REQUIRED ACTION:
Please retype the records below exactly, from the first line through the line containing "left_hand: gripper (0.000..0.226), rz", and leave out any pictures.

[Opening DATA FOR THIS TASK section]

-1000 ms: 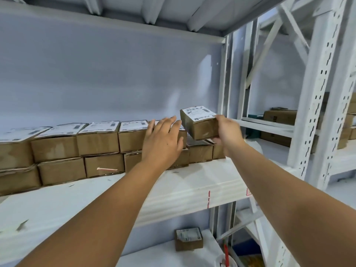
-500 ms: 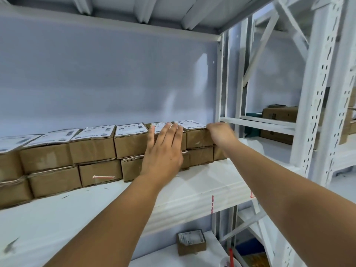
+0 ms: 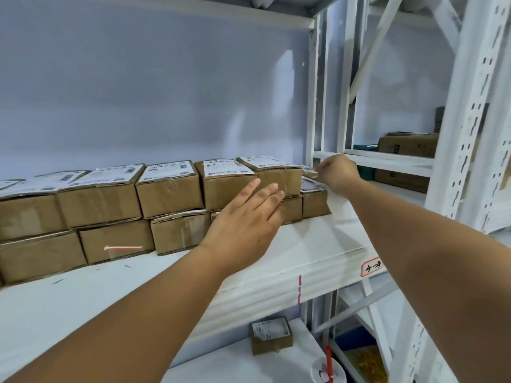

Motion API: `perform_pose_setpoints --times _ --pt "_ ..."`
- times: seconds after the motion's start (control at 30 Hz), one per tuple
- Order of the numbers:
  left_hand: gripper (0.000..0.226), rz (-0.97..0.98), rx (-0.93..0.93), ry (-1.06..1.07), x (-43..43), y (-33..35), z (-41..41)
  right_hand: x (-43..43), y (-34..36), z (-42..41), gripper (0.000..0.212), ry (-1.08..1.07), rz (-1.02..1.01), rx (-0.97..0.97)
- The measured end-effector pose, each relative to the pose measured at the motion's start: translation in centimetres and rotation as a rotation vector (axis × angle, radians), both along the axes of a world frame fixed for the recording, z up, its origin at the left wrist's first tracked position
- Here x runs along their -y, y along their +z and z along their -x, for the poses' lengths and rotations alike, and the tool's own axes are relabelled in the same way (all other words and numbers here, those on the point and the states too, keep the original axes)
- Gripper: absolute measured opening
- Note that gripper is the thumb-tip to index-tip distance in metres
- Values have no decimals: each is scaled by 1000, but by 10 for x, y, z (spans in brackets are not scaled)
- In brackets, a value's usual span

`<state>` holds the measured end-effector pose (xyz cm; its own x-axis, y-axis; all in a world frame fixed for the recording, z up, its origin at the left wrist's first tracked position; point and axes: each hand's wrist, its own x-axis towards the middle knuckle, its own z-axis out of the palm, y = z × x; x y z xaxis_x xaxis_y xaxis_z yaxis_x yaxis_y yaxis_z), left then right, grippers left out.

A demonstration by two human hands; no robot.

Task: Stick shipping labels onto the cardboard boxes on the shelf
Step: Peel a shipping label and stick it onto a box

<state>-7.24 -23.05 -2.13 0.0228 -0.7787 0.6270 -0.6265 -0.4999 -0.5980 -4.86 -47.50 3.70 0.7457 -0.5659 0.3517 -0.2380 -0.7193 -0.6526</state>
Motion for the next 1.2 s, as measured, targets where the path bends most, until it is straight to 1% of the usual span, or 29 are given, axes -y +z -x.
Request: perform_pose_setpoints --times 0.1,0.2,0.3,0.37,0.4,0.47,0.53,0.63,0.77,0.83,0.9,0.97,1.03,1.13,1.2 --pt "37 -17 -35 -79 3 -3 -3 13 -6 -19 23 -17 116 -34" --pt "22 -50 -164 -84 3 -6 -9 22 1 -32 31 11 101 -24" --pt "19 -50 -232 -45 3 -8 -13 31 5 -45 37 52 164 -67" --pt "22 -29 -253 -46 3 -9 -15 37 6 -57 33 50 238 -144" --pt "20 -14 -260 -52 3 -9 -15 41 7 -64 33 46 275 -188" --pt "15 -10 -260 -61 2 -8 -13 45 8 -73 39 22 310 -253" --pt "8 -35 -218 -68 1 -6 -9 50 4 -81 46 10 320 -300" --pt "7 -52 -169 -58 -1 -3 -3 49 -2 -85 54 26 339 -360" --pt "8 -36 -179 -37 0 -2 -3 47 -7 -90 51 51 298 -354" --pt "9 -23 -184 -33 1 -3 -6 48 -7 -89 61 7 274 -317" --pt "11 -15 -181 -22 1 -3 -8 47 -3 -83 67 -76 239 -213" --pt "15 -11 -183 -8 0 -4 -9 42 7 -72 65 -134 154 -79" --pt "18 -17 -187 7 -1 -2 -8 32 21 -56 64 -137 75 41" --pt "21 -27 -168 5 -2 -2 -6 9 34 -24 60 -119 63 210" --pt "17 -42 -124 25 -2 0 -4 -14 40 2 61 -106 74 350"
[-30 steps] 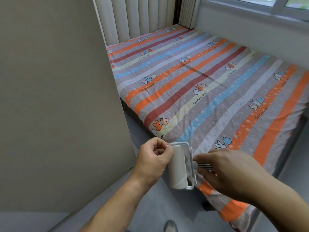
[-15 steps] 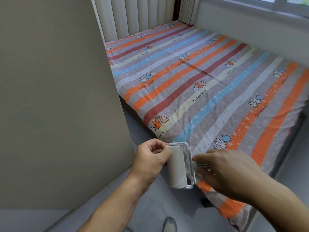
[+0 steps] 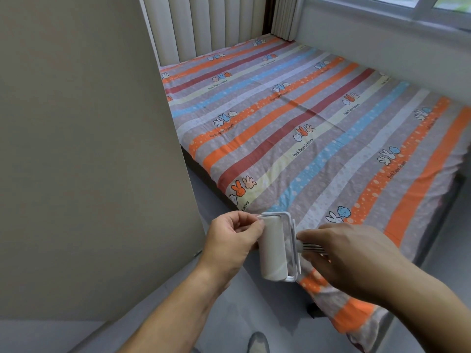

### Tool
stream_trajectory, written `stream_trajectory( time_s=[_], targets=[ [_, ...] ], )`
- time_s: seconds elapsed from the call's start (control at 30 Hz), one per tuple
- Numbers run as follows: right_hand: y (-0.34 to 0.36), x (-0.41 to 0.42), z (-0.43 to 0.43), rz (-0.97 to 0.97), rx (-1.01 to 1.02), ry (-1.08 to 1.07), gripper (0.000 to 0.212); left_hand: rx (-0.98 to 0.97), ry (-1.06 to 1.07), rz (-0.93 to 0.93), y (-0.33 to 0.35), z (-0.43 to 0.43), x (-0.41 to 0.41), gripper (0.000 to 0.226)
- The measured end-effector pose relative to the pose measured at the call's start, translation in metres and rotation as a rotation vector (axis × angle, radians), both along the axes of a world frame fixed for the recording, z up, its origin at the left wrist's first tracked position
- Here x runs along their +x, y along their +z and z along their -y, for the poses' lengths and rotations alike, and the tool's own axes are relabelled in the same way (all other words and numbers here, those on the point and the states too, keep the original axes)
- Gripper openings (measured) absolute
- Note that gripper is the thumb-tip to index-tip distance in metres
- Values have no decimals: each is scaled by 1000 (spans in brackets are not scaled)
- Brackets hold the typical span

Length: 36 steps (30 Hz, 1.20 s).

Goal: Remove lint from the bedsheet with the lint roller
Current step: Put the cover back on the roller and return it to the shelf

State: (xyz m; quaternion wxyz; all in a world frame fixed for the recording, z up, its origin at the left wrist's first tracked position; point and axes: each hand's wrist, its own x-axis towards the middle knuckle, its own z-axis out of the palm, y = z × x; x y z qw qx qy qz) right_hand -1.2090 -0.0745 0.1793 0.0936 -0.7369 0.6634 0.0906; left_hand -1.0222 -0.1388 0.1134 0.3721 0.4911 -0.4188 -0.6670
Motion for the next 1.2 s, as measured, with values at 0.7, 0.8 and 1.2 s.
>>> stream_trajectory(
  time_s=[0.7, 0.8, 1.2],
  targets=[
    [-8, -22, 24, 79, 92, -72, 36, 255, 170, -437, -3, 22, 25, 18],
    [-10, -16, 31, 87, 118, -62, 36, 273, 255, -432, -10, 22, 30, 21],
    [-6, 33, 57, 55, 185, 17, 32, 104, -262, 253, -22, 15, 85, 50]
  ],
)
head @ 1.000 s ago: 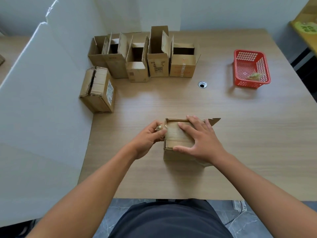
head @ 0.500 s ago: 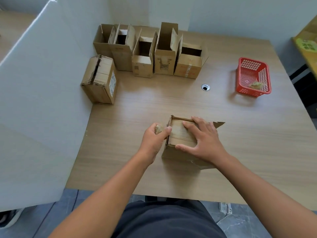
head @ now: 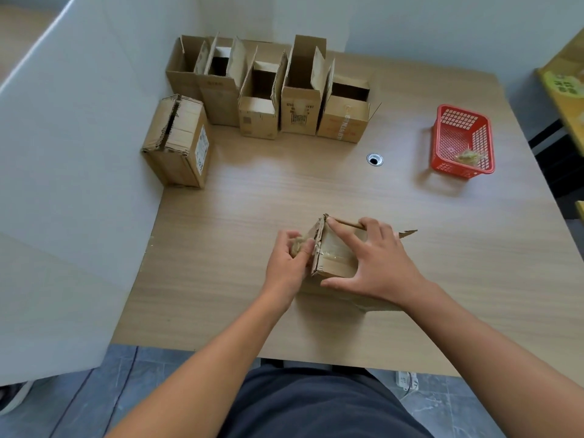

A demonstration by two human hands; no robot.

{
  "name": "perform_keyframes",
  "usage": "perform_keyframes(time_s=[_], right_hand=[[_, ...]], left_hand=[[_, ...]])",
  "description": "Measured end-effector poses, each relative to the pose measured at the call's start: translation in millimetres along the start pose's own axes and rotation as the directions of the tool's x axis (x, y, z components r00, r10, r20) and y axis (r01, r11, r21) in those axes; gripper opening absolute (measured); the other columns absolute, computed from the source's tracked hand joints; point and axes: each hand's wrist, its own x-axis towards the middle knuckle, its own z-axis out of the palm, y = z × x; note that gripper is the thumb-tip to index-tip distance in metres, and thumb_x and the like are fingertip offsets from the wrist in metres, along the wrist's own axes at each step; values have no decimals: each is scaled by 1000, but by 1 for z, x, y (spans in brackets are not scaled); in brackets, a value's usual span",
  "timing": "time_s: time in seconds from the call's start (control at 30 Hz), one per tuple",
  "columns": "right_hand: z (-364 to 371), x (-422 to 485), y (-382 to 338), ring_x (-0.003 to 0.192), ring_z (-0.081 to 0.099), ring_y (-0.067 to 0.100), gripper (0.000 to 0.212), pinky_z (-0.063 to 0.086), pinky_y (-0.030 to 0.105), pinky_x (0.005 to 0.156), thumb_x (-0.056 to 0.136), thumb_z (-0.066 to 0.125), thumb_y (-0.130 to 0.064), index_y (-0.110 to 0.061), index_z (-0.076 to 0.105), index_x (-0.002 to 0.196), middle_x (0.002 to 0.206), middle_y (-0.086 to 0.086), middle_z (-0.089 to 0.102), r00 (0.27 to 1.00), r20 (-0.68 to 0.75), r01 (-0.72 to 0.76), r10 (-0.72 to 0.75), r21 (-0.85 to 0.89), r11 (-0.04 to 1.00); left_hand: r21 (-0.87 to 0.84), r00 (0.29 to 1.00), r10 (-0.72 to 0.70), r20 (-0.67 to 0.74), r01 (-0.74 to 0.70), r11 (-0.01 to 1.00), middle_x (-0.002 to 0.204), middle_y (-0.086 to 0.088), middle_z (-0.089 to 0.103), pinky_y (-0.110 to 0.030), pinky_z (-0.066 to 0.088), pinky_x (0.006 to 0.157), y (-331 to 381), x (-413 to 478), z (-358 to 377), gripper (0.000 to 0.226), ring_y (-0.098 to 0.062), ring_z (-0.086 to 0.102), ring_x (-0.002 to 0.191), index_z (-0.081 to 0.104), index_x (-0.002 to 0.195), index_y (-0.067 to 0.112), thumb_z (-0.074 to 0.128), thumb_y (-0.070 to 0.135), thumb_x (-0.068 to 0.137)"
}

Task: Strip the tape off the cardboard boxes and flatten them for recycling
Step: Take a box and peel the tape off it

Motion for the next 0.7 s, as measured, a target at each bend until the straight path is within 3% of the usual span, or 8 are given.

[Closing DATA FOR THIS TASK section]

RESPONSE:
-1000 ms: 
-500 ms: 
+0 ms: 

Motion API: `perform_pose_setpoints --times _ --pt "_ ..."`
- times: seconds after the motion's start (control at 30 Hz), one per tuple
- Order of the numbers:
  left_hand: gripper (0.000..0.226), rz (-0.97..0.98), rx (-0.93..0.93), ry (-1.06..1.07), x (-43..43), y (-33..35), z (-41..41)

What the exercise required has been answered in full.